Common name: Roach
Scientific name: Rutilus rutilus (Linnaeus, 1758)
Irish name: Róiste
Irish angling record: 1.425kg (2002, Drumacritten Lake)
Native species: No, introduced into Cork Blackwater in 1889 by angler from England 5;
Hybrids: Roach-Bream; Rudd-Roach
Mouth inferior; dorsal fin noticeably large, with its origin over the insertion of the pelvic fins; Anal fin short, with 9-12 branched rays (excluding the unbranched ray at the leading edge of the fin and the short rays fused with it). 40-46 scales along lateral line; blue on the back, silvery on the sides (sometimes with a bronze lustre in big fish); dorsal, brownish red; pelvics, anal and tailfin red; now spreading through most major river systems4.
Environment and Habitat
Occur on the bottom or midwaters of a water body; migrate within freshwater only1;inhabits lowland lakes, ponds and rivers of moderate flow; can survive in moderately polluted waters; growth is dependant on food availability; in suitable conditions can live to be 12 years old2.
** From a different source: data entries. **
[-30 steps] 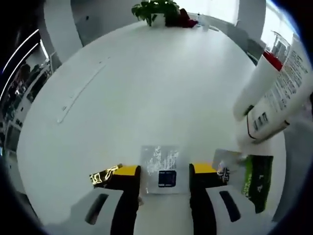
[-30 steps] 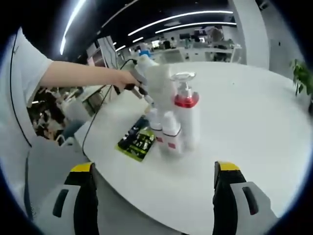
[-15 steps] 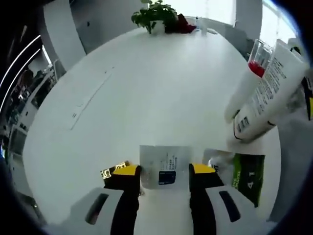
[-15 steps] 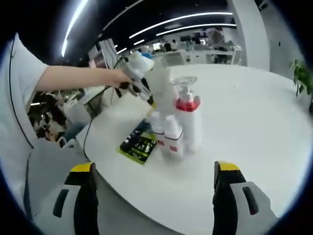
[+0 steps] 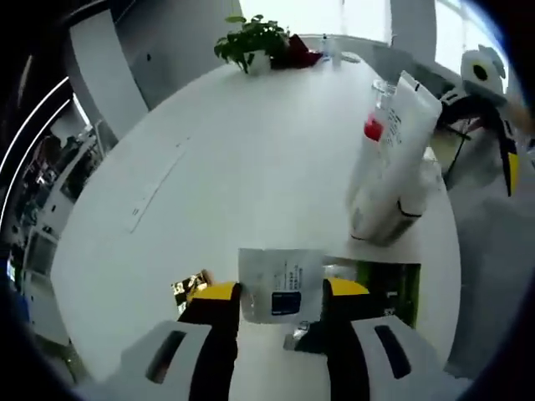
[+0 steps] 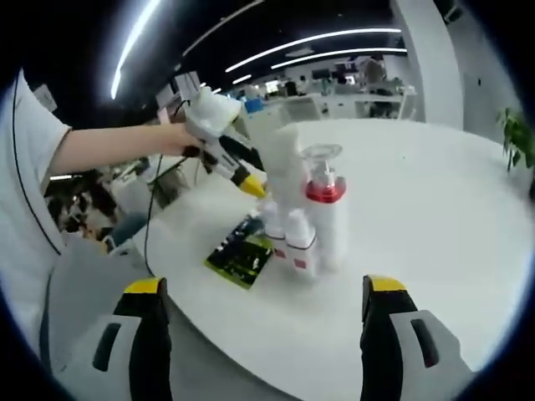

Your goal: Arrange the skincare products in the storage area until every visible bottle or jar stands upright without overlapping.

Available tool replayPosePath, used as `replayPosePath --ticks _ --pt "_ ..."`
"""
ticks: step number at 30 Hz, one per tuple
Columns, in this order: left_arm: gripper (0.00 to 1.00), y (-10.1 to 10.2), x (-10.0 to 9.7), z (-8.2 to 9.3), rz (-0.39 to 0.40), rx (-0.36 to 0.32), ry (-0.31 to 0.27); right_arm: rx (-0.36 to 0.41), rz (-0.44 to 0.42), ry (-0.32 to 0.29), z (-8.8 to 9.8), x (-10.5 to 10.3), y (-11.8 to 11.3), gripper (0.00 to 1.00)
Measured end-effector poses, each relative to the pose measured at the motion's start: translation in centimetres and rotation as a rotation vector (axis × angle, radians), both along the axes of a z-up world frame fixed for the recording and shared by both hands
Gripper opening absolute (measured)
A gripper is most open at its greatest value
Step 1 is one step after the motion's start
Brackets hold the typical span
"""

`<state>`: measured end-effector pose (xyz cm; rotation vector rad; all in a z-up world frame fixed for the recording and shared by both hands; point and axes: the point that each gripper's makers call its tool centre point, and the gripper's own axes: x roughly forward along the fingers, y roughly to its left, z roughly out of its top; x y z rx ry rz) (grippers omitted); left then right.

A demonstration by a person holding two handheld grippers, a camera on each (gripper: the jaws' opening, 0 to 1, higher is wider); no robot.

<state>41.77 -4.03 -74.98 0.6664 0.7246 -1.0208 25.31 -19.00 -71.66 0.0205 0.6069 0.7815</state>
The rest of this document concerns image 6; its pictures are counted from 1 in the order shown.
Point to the blue box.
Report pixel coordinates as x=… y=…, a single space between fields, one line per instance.
x=255 y=106

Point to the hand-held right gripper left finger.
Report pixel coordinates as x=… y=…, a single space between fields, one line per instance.
x=148 y=342

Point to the long ceiling light strip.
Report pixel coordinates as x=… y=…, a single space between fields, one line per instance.
x=126 y=54

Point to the green potted plant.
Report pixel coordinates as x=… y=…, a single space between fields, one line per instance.
x=516 y=133

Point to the green skincare sachet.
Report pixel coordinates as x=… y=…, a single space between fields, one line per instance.
x=240 y=263

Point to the person's left hand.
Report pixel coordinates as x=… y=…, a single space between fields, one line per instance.
x=179 y=140

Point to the blue office chair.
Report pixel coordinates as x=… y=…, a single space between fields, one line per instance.
x=127 y=227

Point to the grey skincare tube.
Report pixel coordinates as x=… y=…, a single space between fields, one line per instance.
x=288 y=167

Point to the white pump bottle red collar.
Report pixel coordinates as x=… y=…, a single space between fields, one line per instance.
x=332 y=234

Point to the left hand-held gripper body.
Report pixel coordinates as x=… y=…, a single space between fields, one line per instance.
x=211 y=117

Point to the pink panel screen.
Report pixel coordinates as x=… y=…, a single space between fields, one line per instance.
x=164 y=117

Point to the white diffuser panel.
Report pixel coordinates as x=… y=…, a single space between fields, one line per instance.
x=186 y=85

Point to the row of white office desks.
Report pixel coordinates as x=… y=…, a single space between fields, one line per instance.
x=301 y=106

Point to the small white red-label bottle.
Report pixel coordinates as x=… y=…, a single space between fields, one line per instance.
x=299 y=238
x=273 y=225

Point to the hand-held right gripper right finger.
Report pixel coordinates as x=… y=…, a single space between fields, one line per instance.
x=380 y=346

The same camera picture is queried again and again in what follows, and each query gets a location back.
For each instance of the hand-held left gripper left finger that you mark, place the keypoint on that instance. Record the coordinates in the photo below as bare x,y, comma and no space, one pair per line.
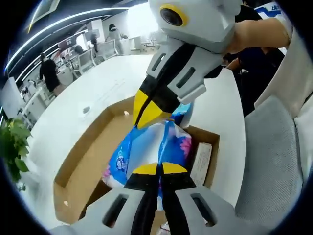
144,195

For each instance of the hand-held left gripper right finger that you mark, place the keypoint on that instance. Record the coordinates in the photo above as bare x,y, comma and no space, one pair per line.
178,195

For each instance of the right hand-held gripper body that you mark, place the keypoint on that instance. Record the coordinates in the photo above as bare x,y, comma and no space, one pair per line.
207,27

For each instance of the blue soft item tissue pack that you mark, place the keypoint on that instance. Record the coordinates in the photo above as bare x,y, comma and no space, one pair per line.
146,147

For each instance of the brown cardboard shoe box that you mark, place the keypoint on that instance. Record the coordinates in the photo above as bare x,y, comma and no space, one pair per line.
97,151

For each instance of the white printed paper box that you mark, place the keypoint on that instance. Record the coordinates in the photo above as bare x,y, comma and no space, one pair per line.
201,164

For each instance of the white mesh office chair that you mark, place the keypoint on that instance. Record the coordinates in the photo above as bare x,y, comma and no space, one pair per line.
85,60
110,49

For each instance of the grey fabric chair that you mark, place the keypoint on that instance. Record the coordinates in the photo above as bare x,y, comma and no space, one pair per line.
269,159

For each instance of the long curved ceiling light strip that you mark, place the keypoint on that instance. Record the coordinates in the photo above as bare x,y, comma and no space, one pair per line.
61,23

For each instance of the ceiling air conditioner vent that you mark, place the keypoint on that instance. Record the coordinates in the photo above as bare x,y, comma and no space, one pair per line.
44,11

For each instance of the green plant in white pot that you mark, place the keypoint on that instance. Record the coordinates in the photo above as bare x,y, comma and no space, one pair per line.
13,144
Widespread across Europe; found in most Irish waters; one of the most important coarse angling species in Ireland.
Economic value in Ireland
Valuable for coarse angling tourism;
Red list status
Irish legislation status
Protected by Coarse Fish bye-law No. 806, 2006: maximum 4 fish per angler per day; no killing of coarse fish > 25cm.